A trio of teenage girls turned up and Herman led us around the home, telling stories and pointing out the significance of various items on display.
“This is the best piece of furniture I got,” he said in his raspy, Kentucky twang, made horse by a lifetime of work in factories as a painter and welder, grasping a swing positioned in what was once his parent’s bedroom. “This swing was on the porch when I was a little kid.”
He pointed to a photo of his parents and said, “That’s mommy and daddy sittin’ in this swing in nineteen and fifty one. My dad died in 1959, at 52. Mommy remarried but she never did have no more kids.”
Herman told us that the town fell on hard times after the Van Lear coal mine closed in 1948.
“This used to be a thriving town,” he said. “We had plenty of stores, even a stoplight.”
The family moved to Wabash, Indiana, in 1955. Loretta and her husband didn’t care for Indiana so they gravitated west to Washington State where she was discovered. Herman said he returned to Van Lear for good in 1975.
“I don’t know why,” he joked. “Guess I was just homesick.”

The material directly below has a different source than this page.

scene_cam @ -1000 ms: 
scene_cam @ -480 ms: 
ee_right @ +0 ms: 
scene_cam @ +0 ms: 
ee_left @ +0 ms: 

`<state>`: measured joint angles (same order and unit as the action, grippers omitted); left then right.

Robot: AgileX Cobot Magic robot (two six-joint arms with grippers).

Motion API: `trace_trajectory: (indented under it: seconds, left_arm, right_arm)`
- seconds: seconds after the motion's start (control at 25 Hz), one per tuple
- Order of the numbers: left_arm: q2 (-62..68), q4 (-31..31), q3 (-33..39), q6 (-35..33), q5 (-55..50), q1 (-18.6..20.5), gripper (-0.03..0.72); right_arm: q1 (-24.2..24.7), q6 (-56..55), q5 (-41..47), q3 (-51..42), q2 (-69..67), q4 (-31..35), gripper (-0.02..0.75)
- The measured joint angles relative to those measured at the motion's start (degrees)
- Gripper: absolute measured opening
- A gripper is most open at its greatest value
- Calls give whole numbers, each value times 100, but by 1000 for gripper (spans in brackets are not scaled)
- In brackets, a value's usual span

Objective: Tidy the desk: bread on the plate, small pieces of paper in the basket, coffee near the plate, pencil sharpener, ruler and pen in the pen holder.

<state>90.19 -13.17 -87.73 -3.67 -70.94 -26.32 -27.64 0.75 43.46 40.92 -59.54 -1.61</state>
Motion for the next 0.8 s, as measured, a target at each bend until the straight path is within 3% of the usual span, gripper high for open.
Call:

A cousin lived in the place into the 70s and Herman started fixing it up, so he could open it to the public in 1986. The house had no electricity or running water, and everyone had to use an outhouse out back when nature called.
“We didn’t have much money,” Herman said. “But neither did anyone else we knew and there was always something to eat.”
He said that they learned how to forage for edible plants and berries on hikes around the surrounding hills. Herman played in a band called the Country Nighthawks; he played the “git-TAR,” but was never able to quit his day job.
“We played a lot of gigs but I could never go too far, because I couldn’t quit my job and we needed the money,” he explained. “But I still play now and again.”
His sisters still come back to Butcher Hollow for visits, and he enjoys visiting with tourists who come to see the place, especially since his wife died of Lou Gehrig’s Disease seven years back.
“This old stove, tea kettle and cabinets here are all the original things we had,” Herman said, leading us through the tiny kitchen. “That churn behind you – I’ve churned buttermilk in that, beat butter, I’ve done it all.”
He showed us a moonshine container, his dad’s coal mining helmet and a host of other items and after showing us around the living room, took a seat on a couch. As much as I enjoyed seeing the house and this unique little forgotten corner of the country, the real treasure in visiting Butcher Hollow was having a chance to meet Herman, who seemed to be in no hurry to go home.
After a nice long chat, we said our goodbyes and on the way back out of town I saw a bumper sticker on a parked car down at the grocery shop that read, “Y’all Been to Butcher Hollow?” I’ve traveled all around the world in the last four decades but I can’t remember ever getting a richer, more authentic slice of a fast vanishing culture than what we experienced in this forgotten little hamlet in the hills of eastern Kentucky.
Hell yeah, I’ve been to Butcher Hollow and I plan to come back around someday too. Hope to see you there.